**TASK BRIEF:**
The entries that follow need to be printed exactly as they are, minus any pictures.

**DATA FOR THIS EXERCISE:**
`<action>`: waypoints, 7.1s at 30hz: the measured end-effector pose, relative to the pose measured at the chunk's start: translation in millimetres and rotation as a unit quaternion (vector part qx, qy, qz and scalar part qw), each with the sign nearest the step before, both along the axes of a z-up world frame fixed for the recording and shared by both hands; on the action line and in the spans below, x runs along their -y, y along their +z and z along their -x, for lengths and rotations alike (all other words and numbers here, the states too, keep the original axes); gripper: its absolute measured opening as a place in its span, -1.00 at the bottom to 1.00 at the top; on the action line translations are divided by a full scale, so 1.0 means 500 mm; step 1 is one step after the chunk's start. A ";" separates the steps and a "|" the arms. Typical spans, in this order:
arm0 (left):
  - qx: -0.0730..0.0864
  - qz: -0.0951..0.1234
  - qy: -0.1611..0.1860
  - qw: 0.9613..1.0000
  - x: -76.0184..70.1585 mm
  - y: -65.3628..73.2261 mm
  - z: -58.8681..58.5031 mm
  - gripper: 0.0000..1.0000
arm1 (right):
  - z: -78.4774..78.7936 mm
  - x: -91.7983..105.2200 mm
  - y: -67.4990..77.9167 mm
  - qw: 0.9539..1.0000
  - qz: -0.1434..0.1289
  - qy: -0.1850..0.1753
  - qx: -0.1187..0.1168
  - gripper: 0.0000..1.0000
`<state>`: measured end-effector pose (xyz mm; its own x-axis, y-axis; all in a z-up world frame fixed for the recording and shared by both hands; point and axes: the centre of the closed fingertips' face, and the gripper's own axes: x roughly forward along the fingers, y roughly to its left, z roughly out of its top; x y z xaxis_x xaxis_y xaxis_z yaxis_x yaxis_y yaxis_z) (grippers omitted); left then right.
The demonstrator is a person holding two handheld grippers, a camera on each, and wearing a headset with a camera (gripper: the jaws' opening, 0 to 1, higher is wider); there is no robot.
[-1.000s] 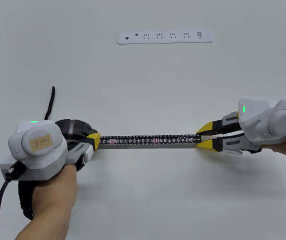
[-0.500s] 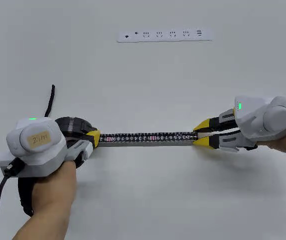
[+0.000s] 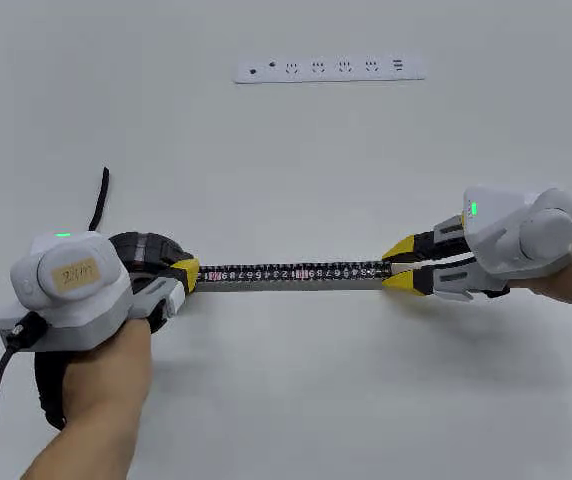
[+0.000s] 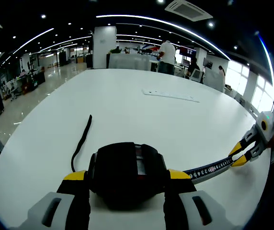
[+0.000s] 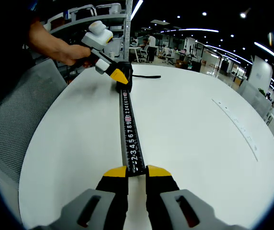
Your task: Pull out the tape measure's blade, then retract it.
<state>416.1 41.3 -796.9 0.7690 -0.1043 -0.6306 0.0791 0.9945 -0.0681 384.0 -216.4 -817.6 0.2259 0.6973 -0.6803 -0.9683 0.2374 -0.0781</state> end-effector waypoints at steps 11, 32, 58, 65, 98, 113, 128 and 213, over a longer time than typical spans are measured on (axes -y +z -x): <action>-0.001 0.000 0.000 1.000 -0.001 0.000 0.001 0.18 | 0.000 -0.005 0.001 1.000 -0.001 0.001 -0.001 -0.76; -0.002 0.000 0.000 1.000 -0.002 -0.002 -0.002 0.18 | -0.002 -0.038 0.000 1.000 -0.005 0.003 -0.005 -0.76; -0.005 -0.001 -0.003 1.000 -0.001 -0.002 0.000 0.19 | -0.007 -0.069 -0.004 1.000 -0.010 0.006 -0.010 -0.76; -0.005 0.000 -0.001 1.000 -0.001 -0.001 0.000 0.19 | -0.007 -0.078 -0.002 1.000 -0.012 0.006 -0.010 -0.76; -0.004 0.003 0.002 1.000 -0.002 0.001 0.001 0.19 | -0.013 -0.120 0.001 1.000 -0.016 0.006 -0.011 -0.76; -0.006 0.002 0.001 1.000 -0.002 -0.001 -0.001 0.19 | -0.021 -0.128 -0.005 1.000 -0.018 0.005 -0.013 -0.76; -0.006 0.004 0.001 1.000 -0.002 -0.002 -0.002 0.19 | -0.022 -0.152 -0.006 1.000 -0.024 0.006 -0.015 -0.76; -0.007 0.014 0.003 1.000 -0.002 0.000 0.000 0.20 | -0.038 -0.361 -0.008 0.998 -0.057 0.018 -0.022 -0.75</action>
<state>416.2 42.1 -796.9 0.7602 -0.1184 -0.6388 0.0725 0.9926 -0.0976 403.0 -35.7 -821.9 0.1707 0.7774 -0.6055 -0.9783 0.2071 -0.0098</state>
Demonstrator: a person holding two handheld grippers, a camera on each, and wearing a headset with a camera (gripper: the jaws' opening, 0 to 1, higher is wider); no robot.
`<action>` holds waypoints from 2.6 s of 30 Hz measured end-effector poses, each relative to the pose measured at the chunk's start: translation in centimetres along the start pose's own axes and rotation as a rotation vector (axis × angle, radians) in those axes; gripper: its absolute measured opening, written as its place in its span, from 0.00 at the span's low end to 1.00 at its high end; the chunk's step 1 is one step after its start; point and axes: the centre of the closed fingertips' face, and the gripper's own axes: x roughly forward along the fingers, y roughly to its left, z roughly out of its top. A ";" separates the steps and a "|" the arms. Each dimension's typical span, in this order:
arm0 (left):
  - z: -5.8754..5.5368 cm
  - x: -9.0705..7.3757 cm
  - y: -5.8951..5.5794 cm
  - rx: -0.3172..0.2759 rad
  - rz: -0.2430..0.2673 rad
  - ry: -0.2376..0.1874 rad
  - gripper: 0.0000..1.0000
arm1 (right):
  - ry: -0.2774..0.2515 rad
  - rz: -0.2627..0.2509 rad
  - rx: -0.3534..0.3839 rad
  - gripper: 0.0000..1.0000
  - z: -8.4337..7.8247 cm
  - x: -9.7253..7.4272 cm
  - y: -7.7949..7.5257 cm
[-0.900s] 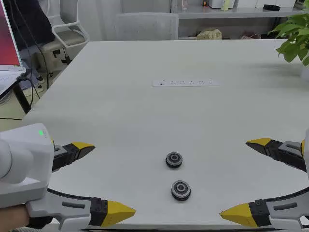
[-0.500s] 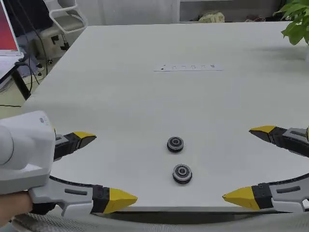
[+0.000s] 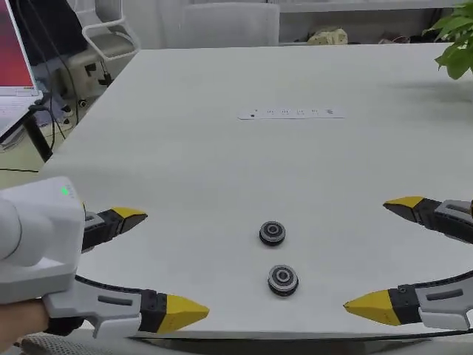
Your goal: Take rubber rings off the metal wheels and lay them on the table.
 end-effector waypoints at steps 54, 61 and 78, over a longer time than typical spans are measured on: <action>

**TASK RESULT:**
`<action>`: waypoints, 7.1s at 30hz: the measured end-effector pose, relative to the pose measured at the chunk's start: translation in millimetres and rotation as a unit quaternion (vector part qx, qy, qz and scalar part qw), each with the sign nearest the step before, both along the axes of a z-up world frame fixed for the recording and shared by both hands; on the action line and in the spans below, x runs along their -y, y along their +z and z along their -x, for lengths and rotations alike (all other words and numbers here, the states too, keep the original axes); gripper: its absolute measured opening as a place in its span, -1.00 at the bottom to 1.00 at the top; on the action line translations are divided by a full scale, so 1.0 means 500 mm; step 1 is one step after the chunk's start. A ";" separates the steps and a "|" the arms. Typical spans, in this order:
arm0 (left):
  - qx: -0.0730..0.0864
  - qz: -0.0951..0.1234
  - qy: -0.1611..0.1860
  - qw: 0.9613..1.0000
  - x: -76.0184..70.1585 mm
  - y: -65.3628..73.2261 mm
  - z: -58.8681..58.5031 mm
  - gripper: 0.0000..1.0000
arm1 (right):
  - z: -78.4774..78.7936 mm
  - x: -91.7983..105.2200 mm
  - y: -67.4990..77.9167 mm
  - qw: 0.9539..1.0000
  - qz: -0.1434..0.1289
  - qy: -0.1850..0.1753
  - qx: -0.1187..0.1168
  - gripper: 0.0000..1.0000
`<state>`: measured end-effector pose (xyz mm; its own x-axis, y-axis; all in a z-up world frame fixed for the recording and shared by both hands; point and axes: the centre of the closed fingertips' face, and the gripper's own axes: x roughly forward along the fingers, y roughly to its left, z roughly out of its top; x y z xaxis_x xaxis_y xaxis_z yaxis_x yaxis_y yaxis_z) (grippers omitted); left then right.
The demonstrator is a person holding two handheld grippers, a camera on each, and wearing a headset with a camera (gripper: the jaws' opening, 0 to 1, higher is wider); there is no robot.
[-1.000s] 
[-0.500s] 
[+0.000s] 
[+0.000s] 
[+0.000s] 
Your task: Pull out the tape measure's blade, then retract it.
<state>416.1 41.3 -796.9 0.7690 -0.1043 -0.6306 0.0791 0.9945 -0.0681 384.0 -216.4 -817.6 0.2259 0.6973 -0.6803 -0.9683 0.2374 -0.0781</state> end-effector waypoints at steps 11, 32, 58, 65, 98, 113, 128 and 213, over a longer time than typical spans are measured on (axes -y +z -x): <action>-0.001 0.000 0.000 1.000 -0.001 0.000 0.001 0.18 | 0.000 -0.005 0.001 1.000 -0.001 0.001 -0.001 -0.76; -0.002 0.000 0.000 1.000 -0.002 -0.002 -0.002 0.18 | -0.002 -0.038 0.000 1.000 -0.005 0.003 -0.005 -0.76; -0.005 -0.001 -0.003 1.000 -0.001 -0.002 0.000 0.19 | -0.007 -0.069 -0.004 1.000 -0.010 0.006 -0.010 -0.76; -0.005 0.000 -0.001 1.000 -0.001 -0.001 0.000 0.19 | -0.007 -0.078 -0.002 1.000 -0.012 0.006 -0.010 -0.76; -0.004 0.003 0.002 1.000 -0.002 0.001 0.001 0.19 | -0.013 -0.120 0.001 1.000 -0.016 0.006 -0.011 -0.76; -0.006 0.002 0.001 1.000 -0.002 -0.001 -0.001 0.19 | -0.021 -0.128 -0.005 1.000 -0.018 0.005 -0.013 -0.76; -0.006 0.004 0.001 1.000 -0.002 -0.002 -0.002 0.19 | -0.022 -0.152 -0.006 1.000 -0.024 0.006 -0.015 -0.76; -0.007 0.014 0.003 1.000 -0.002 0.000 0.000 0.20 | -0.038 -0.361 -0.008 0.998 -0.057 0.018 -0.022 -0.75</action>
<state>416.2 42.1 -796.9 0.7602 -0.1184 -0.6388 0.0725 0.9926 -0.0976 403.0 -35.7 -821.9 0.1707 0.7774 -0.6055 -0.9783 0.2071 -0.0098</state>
Demonstrator: a person holding two handheld grippers, a camera on each, and wearing a headset with a camera (gripper: the jaws' opening, 0 to 1, higher is wider); no robot.
`<action>` holds waypoints from 2.6 s of 30 Hz measured end-effector poses, each relative to the pose measured at the chunk's start: translation in centimetres along the start pose's own axes and rotation as a rotation vector (axis × angle, radians) in those axes; gripper: its absolute measured opening, written as its place in its span, from 0.00 at the span's low end to 1.00 at its high end; the chunk's step 1 is one step after its start; point and axes: the centre of the closed fingertips' face, and the gripper's own axes: x roughly forward along the fingers, y roughly to its left, z roughly out of its top. A ";" separates the steps and a "|" the arms. Each dimension's typical span, in this order:
arm0 (left):
  - z: -5.8754..5.5368 cm
  - x: -9.0705..7.3757 cm
  - y: -5.8951..5.5794 cm
  - rx: -0.3172..0.2759 rad
  - rz: -0.2430..0.2673 rad
  - ry: -0.2376..0.1874 rad
  - gripper: 0.0000..1.0000
arm1 (right):
  - ry: -0.2774..0.2515 rad
  - rz: -0.2627..0.2509 rad
  - rx: -0.3534..0.3839 rad
  - gripper: 0.0000..1.0000
  - z: -8.4337..7.8247 cm
  - x: -9.7253..7.4272 cm
  - y: -7.7949..7.5257 cm
[-0.900s] 
[-0.500s] 
[+0.000s] 
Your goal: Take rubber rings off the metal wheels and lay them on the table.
 end-effector waypoints at steps 54, 61 and 78, over a longer time than typical spans are measured on: <action>

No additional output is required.